WHAT YOU NEED TO DO -
Character for character, write out the data below.
[Start of section]
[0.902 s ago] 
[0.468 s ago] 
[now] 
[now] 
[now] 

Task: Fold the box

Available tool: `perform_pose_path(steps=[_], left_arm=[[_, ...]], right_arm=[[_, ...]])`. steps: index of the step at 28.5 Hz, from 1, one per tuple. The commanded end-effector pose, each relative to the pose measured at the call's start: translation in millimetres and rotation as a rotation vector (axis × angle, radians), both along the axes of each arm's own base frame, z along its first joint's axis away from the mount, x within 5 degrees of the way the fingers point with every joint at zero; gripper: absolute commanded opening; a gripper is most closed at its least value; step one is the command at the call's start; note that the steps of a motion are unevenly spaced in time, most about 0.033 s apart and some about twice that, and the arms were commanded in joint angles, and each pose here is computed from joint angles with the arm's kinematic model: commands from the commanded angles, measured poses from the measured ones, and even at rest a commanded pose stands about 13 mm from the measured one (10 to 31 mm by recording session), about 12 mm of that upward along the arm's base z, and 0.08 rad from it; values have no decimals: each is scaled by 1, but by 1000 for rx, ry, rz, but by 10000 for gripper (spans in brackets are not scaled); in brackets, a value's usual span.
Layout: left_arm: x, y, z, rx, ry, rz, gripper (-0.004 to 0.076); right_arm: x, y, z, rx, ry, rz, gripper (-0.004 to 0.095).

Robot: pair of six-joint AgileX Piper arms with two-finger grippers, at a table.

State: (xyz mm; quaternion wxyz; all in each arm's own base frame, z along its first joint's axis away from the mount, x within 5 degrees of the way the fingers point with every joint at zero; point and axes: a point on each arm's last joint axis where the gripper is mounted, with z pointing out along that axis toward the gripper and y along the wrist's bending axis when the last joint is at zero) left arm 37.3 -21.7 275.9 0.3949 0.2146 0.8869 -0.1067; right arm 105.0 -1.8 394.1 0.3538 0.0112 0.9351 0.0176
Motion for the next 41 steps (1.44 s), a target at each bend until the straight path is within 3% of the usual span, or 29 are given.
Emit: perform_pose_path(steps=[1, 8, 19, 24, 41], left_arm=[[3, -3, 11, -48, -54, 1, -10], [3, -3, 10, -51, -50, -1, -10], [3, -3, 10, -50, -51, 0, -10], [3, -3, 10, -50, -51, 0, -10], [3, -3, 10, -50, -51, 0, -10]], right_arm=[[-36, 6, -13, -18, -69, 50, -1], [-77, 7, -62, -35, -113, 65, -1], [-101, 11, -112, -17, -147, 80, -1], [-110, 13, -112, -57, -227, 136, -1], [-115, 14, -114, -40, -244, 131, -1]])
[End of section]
ANSWER AREA -
[0.902 s ago] 
[0.468 s ago] 
[now] 
[now] 
[now] 

Task: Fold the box

Available tool: `perform_pose_path(steps=[_], left_arm=[[_, ...]], right_arm=[[_, ...]])`. steps: index of the step at 28.5 Hz, from 1, one per tuple. The commanded end-effector pose, each relative to the pose measured at the call's start: translation in millimetres and rotation as a rotation vector (axis × angle, radians), both along the axes of each arm's own base frame, z along its first joint's axis away from the mount, x within 5 degrees of the way the fingers point with every joint at zero; gripper: absolute commanded opening; a gripper is most closed at its least value; step one is the command at the call's start; note that the steps of a motion are unevenly spaced in time, most about 0.033 s apart and some about twice that, and the arms were commanded in joint angles, and each pose here is computed from joint angles with the arm's kinematic model: commands from the commanded angles, measured poses from the measured ones, and even at rest a commanded pose stands about 13 mm from the measured one (10 to 31 mm by recording session), about 12 mm of that upward along the arm's base z, and 0.08 rad from it; values have no decimals: each is scaled by 1, but by 1000 for rx, ry, rz, but by 10000 for gripper (spans in brackets are not scaled); in brackets, a value's usual span.
Layout: left_arm: x, y, z, rx, ry, rz, gripper (-0.004 to 0.076); right_arm: x, y, z, rx, ry, rz, gripper (-0.004 to 0.095).

Robot: pair of six-joint AgileX Piper arms with two-finger grippers, at a table.

State: (xyz mm; quaternion wxyz; all in each arm's own base frame, z along its first joint's axis away from the mount, x within 5 degrees of the way the fingers point with every joint at zero; point and axes: a point on each arm's last joint axis where the gripper is mounted, with z pointing out along that axis toward the gripper and y along the wrist's bending axis when the last joint is at zero) left arm 37.3 -21.7 275.9 0.3949 0.2146 0.8869 -0.1067; right arm 105.0 -1.8 394.1 0.3538 0.0112 0.9351 0.0176
Motion for the next 41 steps (1.44 s), a target at each bend until the straight path is within 3% of the usual span, or 29 are given.
Emit: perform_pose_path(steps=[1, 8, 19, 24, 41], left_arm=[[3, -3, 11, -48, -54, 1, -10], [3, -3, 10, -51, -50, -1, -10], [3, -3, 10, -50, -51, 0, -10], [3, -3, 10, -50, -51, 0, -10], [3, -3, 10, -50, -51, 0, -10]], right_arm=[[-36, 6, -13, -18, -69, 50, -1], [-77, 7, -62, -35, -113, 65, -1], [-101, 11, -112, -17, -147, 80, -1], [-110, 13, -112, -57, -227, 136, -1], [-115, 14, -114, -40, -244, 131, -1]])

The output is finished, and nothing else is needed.